「文庫版 死ねばいいのに(京極 夏彦)」
久しぶりに京極夏彦を読んだが、相変わらず糞みたいな奴の心象風景を描かせたら当代一の名手。
「中世武士の勤務評定(松本一夫)」
織豊政権以前には武士の恩給は原則的に土地なわけだが(いわゆる御恩と奉公)、土地を給付するといっても一元的な権利管理機構があるわけじゃなし(幕府はあくまで裁定ないし調停機関)、どうしてたのかな思ってたら、案の定グダグダだった(だから調停が必要なんだが)。
「世田谷一家殺人事件 15年目の新事実(一橋文哉)」
先日、事件後19年を迎えて現場となった自宅の解体が打診されたそうだが、著者が執拗な取材でかなり有力な反証を立てているにも関わらず、犯人像について未だに初動の躓きを引きずっていらしい報道で、なんだかなあと。
「古代豪族と武士の誕生(森公章)」
絶賛活況を呈している武士論の分野だが、在地領主説、軍事貴族説、芸能説のいずれも都を起源とした源平藤の趨勢が中心になっていて、古代から在地に存在した国造–郡司の系統はあまり顧みられることが少ないが、断片的ながら在地の郡司層が都から赴任した軍事家族と女系で結合して武士化していった過程が検証されていて、なかなか有意義な論考。
「論理的思考のコアスキル(波頭 亮)」
こういう本あんまり読まないんだが、これは論理学などを援用しないがらも、あくまで実践的なスキルとして扱っているところに好感もてる。
「ハロー・ワールド(藤井 太洋)」
確かわりと初期のKindle作家でもあったと思うが、これは仮想通貨をテロリズムと重ねた作品で、元エンジニアの作家ということでテクノロジーのトレンドを掴むのが上手だなと。
「レギオニス 勝家の決断(仁木 英之)」
柴田権六勝家を主役として並いる信長麾下の武将が高度成長期のサラリーマンのようにこき使われた末に秀吉が一人勝ちする様を描く一大叙事詩、ついに完結。
「激しき雪(山平重樹)」
野村秋介が朝日新聞で自決した事件は物凄く鮮明に記憶に残っているが、あんまりちゃんと事績を追ったことがなかったなと思い読んでみた。
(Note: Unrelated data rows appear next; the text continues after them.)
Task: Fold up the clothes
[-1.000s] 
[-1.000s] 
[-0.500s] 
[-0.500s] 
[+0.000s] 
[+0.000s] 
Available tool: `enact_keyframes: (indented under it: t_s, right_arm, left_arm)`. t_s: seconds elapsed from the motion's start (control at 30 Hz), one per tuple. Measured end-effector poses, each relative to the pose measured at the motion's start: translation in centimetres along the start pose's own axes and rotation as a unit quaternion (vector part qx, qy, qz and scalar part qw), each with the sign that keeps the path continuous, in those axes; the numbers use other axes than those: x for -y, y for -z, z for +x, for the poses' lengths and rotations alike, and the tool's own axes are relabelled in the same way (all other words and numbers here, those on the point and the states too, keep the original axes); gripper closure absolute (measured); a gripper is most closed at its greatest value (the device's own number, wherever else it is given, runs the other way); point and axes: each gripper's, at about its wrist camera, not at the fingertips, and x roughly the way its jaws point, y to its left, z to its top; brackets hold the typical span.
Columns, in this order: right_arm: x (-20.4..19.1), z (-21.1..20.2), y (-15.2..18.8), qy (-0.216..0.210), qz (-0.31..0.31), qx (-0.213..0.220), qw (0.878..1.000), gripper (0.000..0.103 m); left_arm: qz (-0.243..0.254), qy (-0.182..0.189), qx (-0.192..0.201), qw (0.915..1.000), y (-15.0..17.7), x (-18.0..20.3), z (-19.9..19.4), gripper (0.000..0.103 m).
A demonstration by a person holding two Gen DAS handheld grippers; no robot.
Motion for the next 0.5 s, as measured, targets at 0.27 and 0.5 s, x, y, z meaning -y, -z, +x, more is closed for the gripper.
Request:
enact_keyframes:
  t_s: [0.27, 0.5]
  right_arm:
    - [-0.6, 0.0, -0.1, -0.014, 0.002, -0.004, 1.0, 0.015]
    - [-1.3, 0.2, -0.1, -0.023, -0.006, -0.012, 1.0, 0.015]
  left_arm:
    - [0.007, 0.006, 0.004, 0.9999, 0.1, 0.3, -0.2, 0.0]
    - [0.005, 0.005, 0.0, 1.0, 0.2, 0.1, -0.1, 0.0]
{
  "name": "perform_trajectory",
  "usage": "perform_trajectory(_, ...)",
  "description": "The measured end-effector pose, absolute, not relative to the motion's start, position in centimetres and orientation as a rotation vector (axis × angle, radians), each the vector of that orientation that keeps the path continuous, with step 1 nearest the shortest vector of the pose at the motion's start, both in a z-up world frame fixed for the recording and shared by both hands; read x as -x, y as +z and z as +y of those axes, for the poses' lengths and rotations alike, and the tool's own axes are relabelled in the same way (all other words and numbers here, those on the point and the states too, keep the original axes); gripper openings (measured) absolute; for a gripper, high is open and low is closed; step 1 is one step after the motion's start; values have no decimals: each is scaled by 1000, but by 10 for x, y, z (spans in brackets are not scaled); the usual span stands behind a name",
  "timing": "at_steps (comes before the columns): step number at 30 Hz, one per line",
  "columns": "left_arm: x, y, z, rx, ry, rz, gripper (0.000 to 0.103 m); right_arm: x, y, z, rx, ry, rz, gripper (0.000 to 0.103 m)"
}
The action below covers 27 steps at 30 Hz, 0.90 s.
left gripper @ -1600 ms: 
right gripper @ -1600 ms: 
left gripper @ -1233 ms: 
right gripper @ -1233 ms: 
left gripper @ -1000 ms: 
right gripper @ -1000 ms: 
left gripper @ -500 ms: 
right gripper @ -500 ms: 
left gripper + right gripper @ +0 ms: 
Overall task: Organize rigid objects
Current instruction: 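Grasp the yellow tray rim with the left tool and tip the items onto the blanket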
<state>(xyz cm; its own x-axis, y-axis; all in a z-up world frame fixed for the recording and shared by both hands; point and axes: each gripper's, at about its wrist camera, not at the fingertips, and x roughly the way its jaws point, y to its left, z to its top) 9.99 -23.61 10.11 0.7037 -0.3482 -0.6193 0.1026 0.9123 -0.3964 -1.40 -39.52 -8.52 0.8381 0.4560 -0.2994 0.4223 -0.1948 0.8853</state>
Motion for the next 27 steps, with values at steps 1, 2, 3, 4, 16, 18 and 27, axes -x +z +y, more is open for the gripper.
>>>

強烈な美意識だけで生きたひと。
「今川氏親と伊勢宗瑞(黒田 基樹)」
2019年は今川義元公生誕500年ということで、いつになく今川氏関連の書籍がでて、イメージキャラクターの今川さんまでできたが、これは義元公の親父さん氏親公とその叔父の伊勢宗瑞a.k.a.北条早雲の評伝。
氏親は実は先進的な大名だったし、宗瑞も後北条氏というメジャー大名の家祖のわりに確かな事績がまとまってきたのはわりと最近だったりする。
戦国大名の元祖のような位置づけの宗瑞だが、事績を辿ると甥の氏親との共同作業のような形で幕府から自律した政体をそれぞれつくっていったことがわかる。
「麻原彰晃の誕生(高山 文彦)」
サリン事件と宮崎勤事件、酒鬼薔薇聖斗事件があったあたりの95〜97年ころが日本の断末魔のようだったなと。
『少年A』と同様、事件自体よりも犯人の心象風景を丹念に追う高山の持ち味が出ている。